Monday, 14 September 2015

On Grief

Since my Grandma’s sudden death over the August Bank Holiday weekend the whole family have been grieving, it hurts but it’s also a lesson in the different ways people grieve. Or the different ways people have to cope with grief in order to get everything done, such as in this case the funeral arrangements, sorting out bank accounts and social services appointments in order to arrange things for my Grandad who will need to go into care. There’s a lot to do after someone dies, especially if they were primary carer for someone with advanced Alzheimer’s. My family have dealt with the loss in many different ways.

Some members of my family have done a lot of crying.
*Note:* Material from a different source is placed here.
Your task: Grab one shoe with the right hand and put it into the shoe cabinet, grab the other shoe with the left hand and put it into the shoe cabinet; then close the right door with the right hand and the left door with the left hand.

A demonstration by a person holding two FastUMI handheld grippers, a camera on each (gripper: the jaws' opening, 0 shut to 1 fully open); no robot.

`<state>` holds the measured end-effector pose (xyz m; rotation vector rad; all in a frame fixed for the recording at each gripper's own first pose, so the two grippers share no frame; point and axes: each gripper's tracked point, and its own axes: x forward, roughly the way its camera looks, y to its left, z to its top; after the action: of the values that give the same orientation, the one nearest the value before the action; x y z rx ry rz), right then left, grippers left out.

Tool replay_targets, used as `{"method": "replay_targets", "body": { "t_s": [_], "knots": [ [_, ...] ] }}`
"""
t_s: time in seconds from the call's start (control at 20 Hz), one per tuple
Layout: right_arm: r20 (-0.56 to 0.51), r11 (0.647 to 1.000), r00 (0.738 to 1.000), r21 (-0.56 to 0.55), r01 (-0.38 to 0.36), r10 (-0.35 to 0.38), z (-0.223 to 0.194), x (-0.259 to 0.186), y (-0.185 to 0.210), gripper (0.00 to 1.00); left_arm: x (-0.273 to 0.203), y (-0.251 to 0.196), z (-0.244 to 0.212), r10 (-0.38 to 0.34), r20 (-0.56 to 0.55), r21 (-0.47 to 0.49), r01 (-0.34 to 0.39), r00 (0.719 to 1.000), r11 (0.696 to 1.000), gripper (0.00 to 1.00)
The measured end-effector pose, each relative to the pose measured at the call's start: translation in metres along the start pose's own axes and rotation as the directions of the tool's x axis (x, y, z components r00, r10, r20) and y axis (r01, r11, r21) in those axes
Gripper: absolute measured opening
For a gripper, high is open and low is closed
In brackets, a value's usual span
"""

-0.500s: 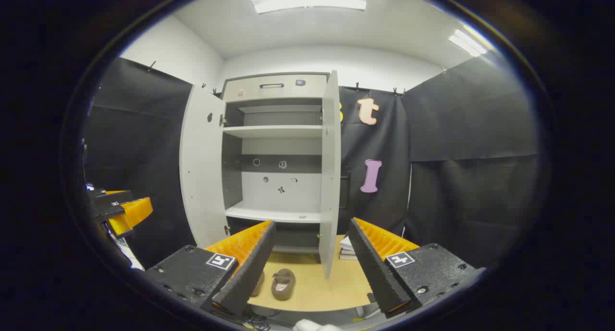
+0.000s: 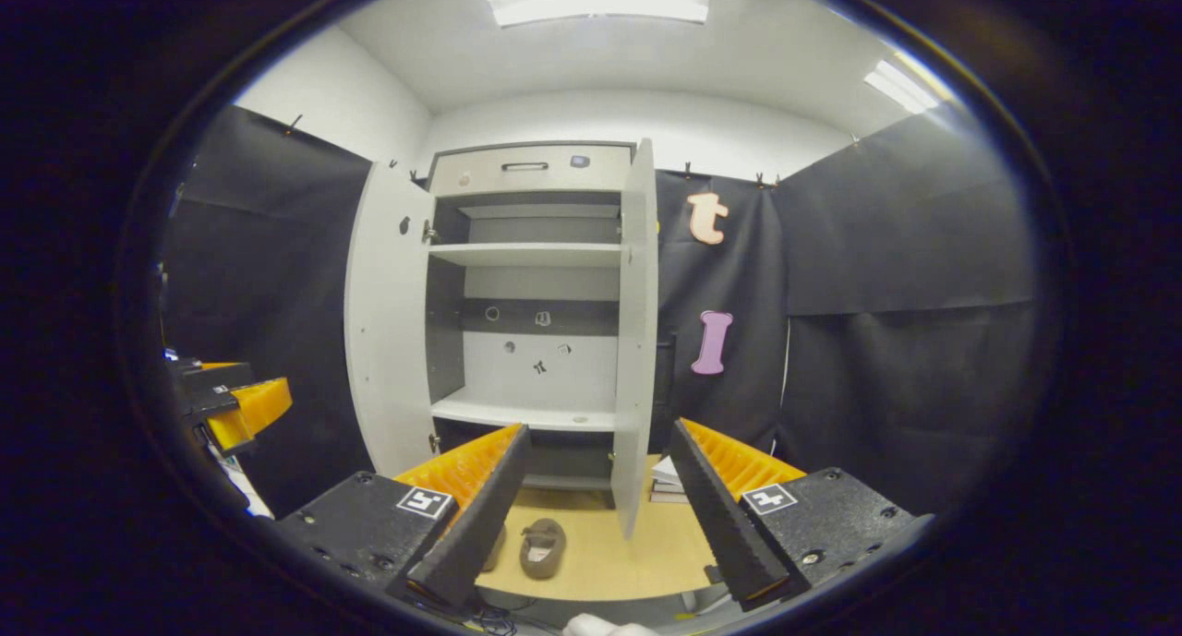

This is usually the kind of grief you see on TV and in movies, it’s more obvious and visceral and much more like the traditional form of grieving. It hurts to see people so upset. Others grieve in more subtle ways, keeping busy so as not to think about their sadness. When there’s so much to do it’s much easier to do this than you might think. I fall more into this category, keeping myself as busy as I can.

There are supposedly several stages of grief, I’ve been through a couple in the time since my grandma died. At first it was shock and denial, not accepting that she was gone. I tried to carry on as normal, my appetite was gone and I felt ‘off’ but I wasn’t crying, I was just getting things done. Sitting and watching my grandad while my mum and aunt were at the hospital or the funeral parlour or wherever else they needed to be. I kept busy and I didn’t cry, maybe it was a brave face to wear so as not to upset my grandad I don’t know. Then I got back to Bolton and as soon as anyone asked me how my weekend was I started sobbing. That was the depression. That week I cried, I drank, I struggled with my own mental health and the feeling of emptiness.

Grief is hard. People cope in different ways, and just because someone doesn’t outwardly appear to be struggling – for example they’re not crying a lot – it doesn’t mean they’re not really broken up inside.